> [The task] Copy verbatim the block of lines in the entries below whose first line contains "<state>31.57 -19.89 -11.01" and whose last line contains "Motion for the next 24". Leave out all other lines.
--
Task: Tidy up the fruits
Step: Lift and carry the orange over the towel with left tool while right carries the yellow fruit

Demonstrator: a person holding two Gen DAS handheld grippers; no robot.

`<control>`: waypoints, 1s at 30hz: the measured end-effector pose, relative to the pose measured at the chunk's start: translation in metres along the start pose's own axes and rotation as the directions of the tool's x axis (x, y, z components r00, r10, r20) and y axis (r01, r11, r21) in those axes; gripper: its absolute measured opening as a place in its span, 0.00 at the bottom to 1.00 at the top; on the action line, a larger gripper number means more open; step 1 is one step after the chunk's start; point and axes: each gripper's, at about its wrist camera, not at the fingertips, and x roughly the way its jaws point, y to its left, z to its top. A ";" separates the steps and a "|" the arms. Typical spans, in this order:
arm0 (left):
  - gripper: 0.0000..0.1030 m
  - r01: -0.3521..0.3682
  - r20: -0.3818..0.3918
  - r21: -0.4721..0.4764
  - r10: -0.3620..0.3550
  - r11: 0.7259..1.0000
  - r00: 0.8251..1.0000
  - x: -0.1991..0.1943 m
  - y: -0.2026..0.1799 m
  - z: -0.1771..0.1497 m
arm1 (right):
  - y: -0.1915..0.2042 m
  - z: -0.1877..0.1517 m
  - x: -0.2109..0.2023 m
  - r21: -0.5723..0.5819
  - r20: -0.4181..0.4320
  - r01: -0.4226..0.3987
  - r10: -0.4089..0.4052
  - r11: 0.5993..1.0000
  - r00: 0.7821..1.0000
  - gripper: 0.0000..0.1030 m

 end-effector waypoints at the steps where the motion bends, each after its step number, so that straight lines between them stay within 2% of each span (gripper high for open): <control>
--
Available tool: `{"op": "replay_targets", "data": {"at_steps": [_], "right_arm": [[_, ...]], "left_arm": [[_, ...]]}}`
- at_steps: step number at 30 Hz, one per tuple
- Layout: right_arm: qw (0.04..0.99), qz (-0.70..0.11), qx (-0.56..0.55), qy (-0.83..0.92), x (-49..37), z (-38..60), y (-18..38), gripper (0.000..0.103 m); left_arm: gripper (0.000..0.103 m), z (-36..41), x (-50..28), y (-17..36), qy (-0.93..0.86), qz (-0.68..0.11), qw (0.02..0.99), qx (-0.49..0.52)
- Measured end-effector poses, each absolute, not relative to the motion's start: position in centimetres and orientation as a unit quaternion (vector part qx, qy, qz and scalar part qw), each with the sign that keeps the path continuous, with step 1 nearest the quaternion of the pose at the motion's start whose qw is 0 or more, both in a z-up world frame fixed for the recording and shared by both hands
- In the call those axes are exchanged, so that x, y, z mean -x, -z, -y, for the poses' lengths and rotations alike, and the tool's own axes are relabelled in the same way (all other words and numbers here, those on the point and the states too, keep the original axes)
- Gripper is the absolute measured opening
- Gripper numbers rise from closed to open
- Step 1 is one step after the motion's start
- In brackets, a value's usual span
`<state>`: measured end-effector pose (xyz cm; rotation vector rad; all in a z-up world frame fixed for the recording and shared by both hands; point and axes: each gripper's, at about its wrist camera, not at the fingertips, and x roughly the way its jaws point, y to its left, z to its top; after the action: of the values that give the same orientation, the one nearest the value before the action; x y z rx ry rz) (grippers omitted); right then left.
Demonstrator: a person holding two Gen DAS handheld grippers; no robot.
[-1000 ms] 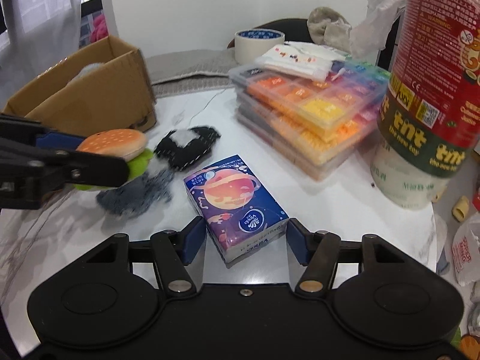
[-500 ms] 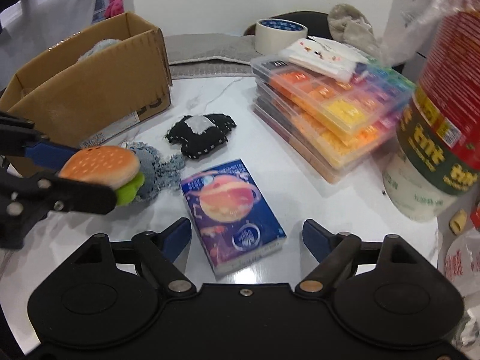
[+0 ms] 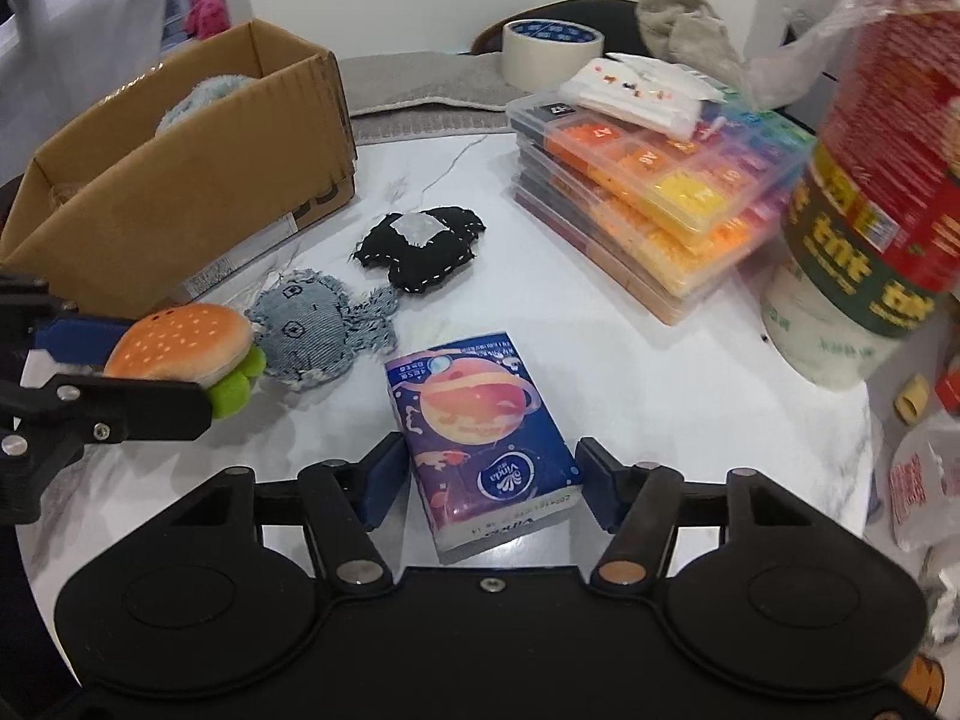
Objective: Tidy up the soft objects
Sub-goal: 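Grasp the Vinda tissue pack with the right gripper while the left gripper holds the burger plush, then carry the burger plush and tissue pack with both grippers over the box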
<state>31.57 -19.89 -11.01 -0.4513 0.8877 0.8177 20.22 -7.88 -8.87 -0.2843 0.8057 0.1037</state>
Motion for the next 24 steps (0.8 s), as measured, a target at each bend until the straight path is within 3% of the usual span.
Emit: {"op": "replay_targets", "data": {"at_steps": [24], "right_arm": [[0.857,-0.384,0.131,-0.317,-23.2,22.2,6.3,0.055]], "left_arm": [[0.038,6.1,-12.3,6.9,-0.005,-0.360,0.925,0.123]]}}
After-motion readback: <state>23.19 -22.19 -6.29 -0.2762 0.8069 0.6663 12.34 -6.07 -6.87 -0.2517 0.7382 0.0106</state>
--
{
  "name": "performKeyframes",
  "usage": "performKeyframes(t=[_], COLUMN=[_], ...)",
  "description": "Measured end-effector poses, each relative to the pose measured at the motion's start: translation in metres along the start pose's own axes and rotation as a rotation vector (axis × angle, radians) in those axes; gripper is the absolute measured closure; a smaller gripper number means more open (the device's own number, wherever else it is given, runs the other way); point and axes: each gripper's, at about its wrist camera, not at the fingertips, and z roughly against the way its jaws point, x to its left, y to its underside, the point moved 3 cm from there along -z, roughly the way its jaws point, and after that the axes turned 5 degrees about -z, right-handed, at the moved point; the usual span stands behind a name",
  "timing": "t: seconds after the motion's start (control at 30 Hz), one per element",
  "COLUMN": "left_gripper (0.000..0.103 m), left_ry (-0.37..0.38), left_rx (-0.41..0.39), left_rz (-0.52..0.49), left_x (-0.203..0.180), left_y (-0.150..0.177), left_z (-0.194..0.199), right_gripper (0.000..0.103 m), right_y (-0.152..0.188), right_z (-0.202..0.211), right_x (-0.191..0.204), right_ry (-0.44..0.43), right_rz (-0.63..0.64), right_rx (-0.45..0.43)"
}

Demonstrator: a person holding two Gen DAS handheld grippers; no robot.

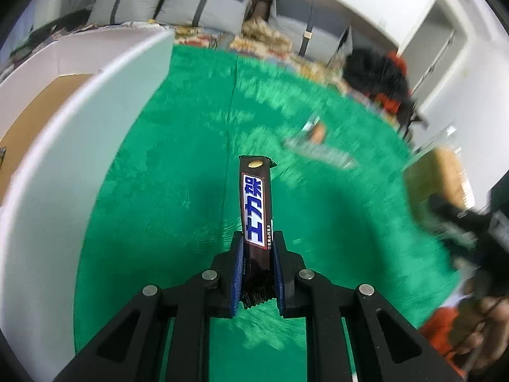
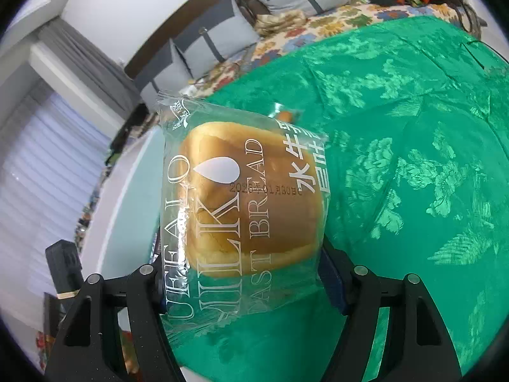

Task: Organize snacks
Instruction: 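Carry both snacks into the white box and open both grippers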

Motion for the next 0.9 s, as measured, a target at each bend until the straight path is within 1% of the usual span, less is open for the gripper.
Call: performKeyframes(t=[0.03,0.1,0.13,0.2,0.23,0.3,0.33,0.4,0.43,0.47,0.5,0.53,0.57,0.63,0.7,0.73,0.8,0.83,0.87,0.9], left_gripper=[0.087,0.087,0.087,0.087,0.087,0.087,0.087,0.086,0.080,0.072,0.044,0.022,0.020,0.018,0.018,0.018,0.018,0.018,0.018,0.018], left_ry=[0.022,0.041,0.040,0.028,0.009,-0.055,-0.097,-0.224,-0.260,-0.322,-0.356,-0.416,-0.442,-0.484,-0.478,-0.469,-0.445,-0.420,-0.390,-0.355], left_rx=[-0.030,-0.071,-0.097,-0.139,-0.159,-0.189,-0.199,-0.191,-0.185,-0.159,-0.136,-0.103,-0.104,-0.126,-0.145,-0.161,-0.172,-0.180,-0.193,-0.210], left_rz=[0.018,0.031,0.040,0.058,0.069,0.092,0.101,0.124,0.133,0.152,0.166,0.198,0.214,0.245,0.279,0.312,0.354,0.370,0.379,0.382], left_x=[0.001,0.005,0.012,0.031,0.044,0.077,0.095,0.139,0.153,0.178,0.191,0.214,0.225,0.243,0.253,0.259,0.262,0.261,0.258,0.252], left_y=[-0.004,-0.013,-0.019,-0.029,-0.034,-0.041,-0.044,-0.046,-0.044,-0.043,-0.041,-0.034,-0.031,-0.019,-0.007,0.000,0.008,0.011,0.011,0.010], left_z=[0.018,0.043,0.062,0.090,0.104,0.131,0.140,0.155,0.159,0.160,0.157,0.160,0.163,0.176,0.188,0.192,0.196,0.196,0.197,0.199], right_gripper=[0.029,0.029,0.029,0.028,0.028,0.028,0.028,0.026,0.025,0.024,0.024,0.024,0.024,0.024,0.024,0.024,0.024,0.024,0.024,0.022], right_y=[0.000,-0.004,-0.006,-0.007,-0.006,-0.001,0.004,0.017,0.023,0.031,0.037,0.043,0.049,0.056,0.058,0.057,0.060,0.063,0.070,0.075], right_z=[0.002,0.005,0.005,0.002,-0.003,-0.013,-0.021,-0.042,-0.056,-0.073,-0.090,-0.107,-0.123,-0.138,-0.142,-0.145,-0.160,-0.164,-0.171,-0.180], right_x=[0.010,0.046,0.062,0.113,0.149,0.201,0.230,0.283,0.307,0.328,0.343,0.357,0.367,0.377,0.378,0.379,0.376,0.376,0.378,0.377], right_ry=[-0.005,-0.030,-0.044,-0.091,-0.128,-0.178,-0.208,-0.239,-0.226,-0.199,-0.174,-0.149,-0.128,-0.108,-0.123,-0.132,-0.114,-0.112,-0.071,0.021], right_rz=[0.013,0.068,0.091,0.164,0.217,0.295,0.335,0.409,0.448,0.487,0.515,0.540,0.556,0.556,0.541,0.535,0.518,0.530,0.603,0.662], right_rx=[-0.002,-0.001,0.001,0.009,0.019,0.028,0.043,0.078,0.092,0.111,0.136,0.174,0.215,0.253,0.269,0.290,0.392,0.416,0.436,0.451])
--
> [The completed task]
<state>31.57 -19.89 -11.01 -0.4513 0.8877 0.8177 20.22 -7.88 -8.87 -0.2843 0.8057 0.1037</state>
Motion for the next 24 steps (0.8 s), as measured, a target at each bend until the straight path is within 3% of the usual span.

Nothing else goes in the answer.